Any revolutionary involvement worthy of the name find its roots in a revolt against all forms of injustice, oppression and exploitation. From there, it is easy to understand why almost a whole generation of revolutionaries gave their support to the struggle for the independance of Quebec. From there, it’s also easy to understand, for those who choose to open their eyes, why more and more revolutionaries, including us, are no longer thinking of independance as a central strategic axis. We’ll concentrate on the class war. Along the way, down the path of social revolution, libertarian communism, with its emphasis on federalism and democracy, will offer an opportunity to address the whole range of national questions existing in Canada — the Quebecois, what’s left of the french canadians, the Indigenious and others.
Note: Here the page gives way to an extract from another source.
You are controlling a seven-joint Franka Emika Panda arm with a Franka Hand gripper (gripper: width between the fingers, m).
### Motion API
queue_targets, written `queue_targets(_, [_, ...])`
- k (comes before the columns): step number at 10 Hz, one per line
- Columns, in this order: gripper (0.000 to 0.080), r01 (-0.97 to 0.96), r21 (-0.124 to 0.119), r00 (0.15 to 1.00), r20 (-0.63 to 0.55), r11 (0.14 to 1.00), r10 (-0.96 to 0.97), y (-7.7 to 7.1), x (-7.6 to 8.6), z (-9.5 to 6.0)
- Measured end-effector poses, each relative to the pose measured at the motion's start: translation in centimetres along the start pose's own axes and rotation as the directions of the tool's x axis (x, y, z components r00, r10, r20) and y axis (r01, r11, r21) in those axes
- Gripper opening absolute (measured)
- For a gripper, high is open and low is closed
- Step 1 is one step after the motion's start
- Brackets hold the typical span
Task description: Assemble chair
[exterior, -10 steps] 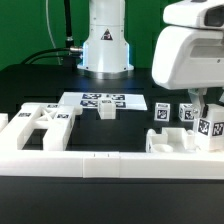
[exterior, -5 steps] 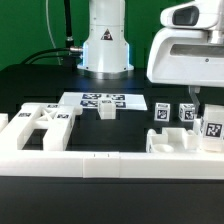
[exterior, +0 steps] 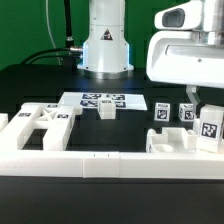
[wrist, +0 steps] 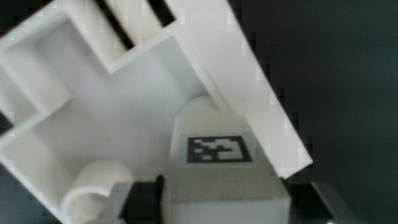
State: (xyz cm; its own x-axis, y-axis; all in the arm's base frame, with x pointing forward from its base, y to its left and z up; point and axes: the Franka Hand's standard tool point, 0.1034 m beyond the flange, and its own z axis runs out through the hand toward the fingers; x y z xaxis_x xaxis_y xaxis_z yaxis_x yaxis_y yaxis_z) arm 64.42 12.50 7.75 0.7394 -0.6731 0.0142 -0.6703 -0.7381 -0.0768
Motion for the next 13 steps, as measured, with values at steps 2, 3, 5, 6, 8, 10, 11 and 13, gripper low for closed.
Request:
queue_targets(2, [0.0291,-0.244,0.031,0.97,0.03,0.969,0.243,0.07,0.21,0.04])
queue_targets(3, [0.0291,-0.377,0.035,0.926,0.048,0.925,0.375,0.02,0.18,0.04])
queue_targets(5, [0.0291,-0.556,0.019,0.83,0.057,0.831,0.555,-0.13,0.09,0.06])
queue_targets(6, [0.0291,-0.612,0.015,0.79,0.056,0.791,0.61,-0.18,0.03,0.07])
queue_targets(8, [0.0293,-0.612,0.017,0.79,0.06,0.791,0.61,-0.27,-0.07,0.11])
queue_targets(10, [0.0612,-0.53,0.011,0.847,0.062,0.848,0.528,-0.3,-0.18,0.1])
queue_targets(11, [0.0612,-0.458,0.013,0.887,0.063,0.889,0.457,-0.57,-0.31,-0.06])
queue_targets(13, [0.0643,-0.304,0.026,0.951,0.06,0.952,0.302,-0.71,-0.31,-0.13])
We are admittedly in favor of the complete destruction of the Canadian federal state, which is only a political fiction after all, and for the self-determination of all the peoples that are imprisoned in it. But why stop there? We are also for the complete destruction, in the same movement, of all the other states of the region, starting with the American state. Though traces of national oppression remain, in particular in the economic structure of Quebec (why the hell did we end up with textile while Ontario got auto?), there’s no politically justifiable reason to make this issue a key organizing point. On the other hand, the social question remains in full. What is the right to self-determination worth without social and economical equality? You’ll forgive us if we focus on this.